*TASK DETAILS*. The entries below contain a stretch that opens with the line containing "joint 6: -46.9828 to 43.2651" and closes with the line containing "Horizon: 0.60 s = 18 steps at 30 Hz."; set down that stretch exactly, both ends included, and nothing else.

*DATA PROVIDED*.
┌──

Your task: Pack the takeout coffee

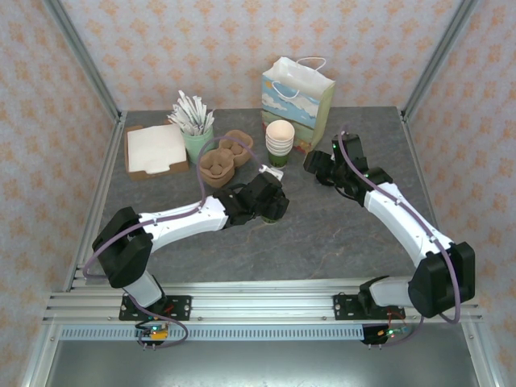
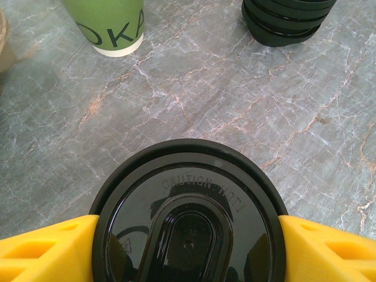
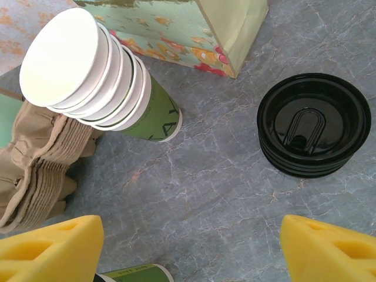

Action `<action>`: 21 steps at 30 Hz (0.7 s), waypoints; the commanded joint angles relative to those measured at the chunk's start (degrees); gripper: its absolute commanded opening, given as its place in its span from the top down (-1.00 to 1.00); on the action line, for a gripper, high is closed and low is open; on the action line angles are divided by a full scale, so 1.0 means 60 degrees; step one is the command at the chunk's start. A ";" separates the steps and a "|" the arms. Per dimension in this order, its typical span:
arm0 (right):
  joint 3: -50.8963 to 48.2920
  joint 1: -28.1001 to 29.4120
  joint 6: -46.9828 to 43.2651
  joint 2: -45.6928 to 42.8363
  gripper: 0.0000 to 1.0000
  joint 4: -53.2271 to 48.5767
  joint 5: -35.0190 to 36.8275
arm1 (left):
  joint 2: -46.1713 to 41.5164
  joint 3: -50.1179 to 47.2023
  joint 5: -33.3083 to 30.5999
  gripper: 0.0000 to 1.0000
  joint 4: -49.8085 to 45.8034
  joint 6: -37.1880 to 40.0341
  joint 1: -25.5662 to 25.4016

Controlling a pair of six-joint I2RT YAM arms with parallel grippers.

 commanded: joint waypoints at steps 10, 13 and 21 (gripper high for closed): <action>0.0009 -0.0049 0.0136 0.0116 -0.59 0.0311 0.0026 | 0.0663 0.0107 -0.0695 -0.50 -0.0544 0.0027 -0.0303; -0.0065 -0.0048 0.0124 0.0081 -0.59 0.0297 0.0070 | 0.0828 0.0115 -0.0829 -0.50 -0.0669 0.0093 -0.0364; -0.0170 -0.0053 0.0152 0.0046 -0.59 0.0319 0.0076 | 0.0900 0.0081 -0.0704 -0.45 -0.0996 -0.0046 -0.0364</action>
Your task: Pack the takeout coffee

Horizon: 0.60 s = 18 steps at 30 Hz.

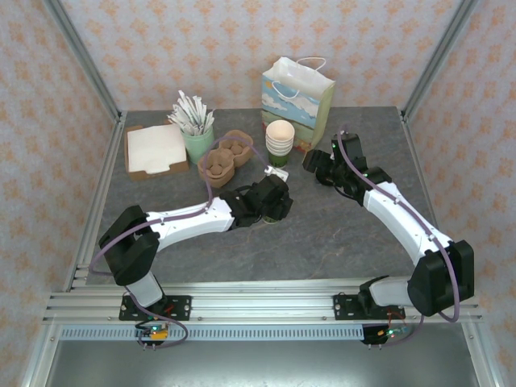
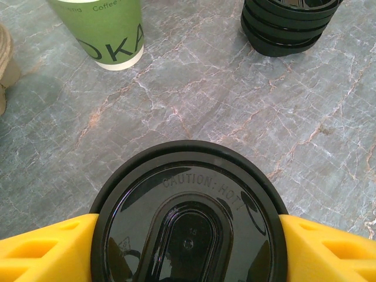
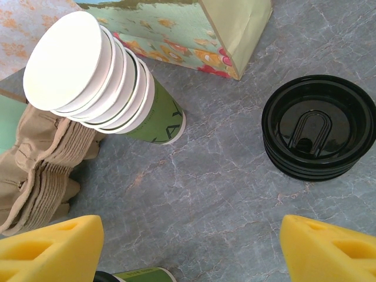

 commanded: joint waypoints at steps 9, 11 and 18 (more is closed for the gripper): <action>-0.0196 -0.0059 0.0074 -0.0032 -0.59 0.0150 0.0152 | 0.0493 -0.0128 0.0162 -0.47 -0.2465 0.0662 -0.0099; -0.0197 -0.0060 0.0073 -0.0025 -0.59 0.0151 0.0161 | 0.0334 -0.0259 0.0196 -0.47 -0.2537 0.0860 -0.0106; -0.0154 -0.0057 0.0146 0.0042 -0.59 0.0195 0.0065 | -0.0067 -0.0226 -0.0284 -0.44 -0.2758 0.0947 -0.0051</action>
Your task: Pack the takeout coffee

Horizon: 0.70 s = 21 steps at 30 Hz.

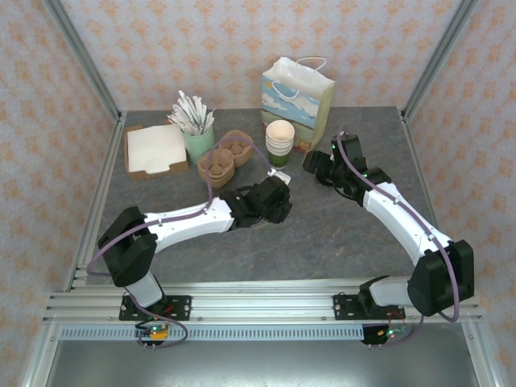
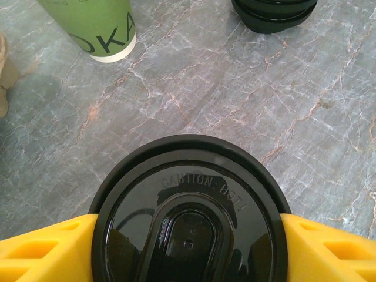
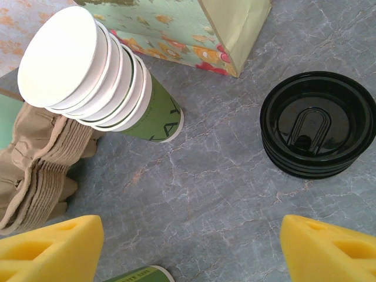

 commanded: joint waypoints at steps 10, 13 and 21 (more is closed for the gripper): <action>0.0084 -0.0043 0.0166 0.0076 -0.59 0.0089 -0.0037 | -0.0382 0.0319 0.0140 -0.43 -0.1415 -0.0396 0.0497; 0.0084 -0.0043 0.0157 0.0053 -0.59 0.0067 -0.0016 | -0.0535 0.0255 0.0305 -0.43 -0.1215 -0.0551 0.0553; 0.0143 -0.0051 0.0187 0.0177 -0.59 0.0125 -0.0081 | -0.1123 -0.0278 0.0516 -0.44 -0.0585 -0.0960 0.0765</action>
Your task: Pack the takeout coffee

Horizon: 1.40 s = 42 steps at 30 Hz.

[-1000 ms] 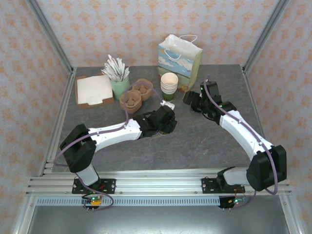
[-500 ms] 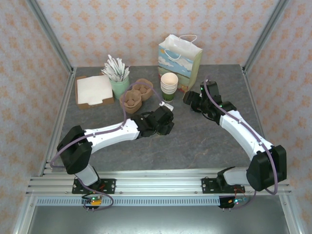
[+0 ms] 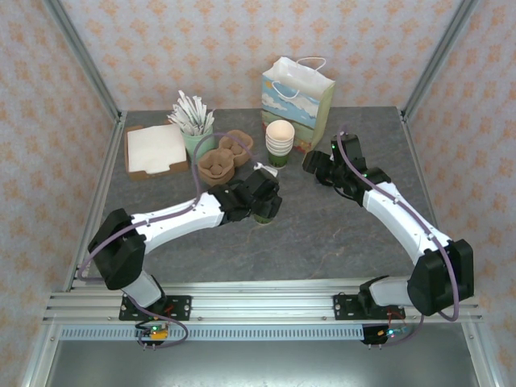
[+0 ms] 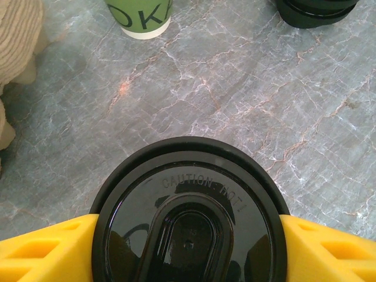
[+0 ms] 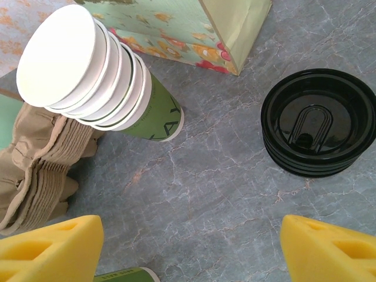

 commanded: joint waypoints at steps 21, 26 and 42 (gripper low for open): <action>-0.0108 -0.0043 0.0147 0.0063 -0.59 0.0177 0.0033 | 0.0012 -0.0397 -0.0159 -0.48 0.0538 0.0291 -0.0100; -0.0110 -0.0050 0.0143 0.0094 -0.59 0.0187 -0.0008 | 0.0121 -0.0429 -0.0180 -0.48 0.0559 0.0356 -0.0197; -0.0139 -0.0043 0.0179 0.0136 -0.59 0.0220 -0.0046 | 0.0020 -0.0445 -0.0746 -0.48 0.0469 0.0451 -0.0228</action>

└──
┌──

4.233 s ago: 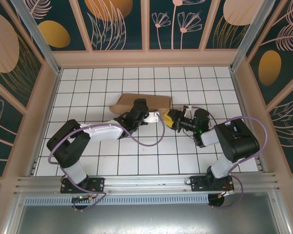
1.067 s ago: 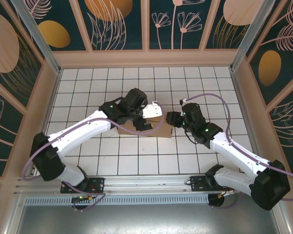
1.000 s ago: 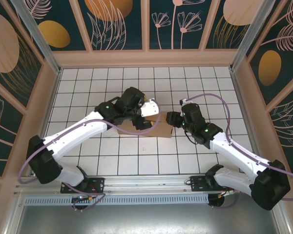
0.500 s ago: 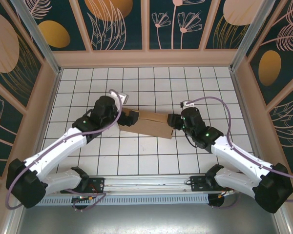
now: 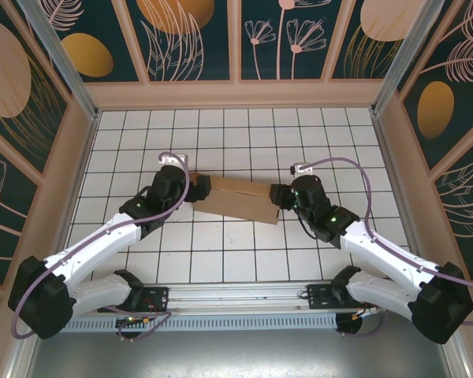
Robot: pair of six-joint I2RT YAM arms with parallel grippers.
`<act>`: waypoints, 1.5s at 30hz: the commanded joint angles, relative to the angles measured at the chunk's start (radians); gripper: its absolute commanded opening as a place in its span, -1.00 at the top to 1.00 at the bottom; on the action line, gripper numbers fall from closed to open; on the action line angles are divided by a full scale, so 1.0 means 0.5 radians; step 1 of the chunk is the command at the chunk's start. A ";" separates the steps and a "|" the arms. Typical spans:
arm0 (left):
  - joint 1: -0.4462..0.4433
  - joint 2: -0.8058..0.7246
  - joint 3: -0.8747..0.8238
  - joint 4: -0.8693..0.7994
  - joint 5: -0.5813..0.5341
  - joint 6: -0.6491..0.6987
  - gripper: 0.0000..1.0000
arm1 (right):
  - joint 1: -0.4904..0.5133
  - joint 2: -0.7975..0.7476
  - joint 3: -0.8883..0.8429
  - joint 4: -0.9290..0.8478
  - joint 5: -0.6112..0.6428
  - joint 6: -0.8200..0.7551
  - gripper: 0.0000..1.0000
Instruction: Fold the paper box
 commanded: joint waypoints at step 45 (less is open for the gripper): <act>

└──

*ANSWER SECTION*.
  joint 6: -46.9828 to 43.2651
  joint 2: -45.6928 to 42.8363
  gripper: 0.0000 to 1.0000
  joint 4: -53.2271 to 48.5767
  joint 5: -35.0190 to 36.8275
arm1 (left):
  joint 2: -46.1713 to 41.5164
  joint 3: -50.1179 to 47.2023
  joint 5: -33.3083 to 30.5999
  gripper: 0.0000 to 1.0000
  joint 4: -49.8085 to 45.8034
  joint 6: -37.1880 to 40.0341
  joint 1: -25.5662 to 25.4016

Controlling a pair of six-joint I2RT YAM arms with parallel grippers.

 commanded: joint waypoints at steps 10, 13 and 21 (gripper high for closed): <action>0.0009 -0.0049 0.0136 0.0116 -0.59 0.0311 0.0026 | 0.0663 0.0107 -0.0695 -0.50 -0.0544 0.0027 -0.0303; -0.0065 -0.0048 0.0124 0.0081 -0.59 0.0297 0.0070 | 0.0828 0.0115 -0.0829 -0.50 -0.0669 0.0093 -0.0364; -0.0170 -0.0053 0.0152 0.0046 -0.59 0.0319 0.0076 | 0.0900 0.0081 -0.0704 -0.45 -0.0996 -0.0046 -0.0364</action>
Your task: Pack the takeout coffee

Horizon: 0.60 s = 18 steps at 30 Hz.

Nothing else is needed for this exercise.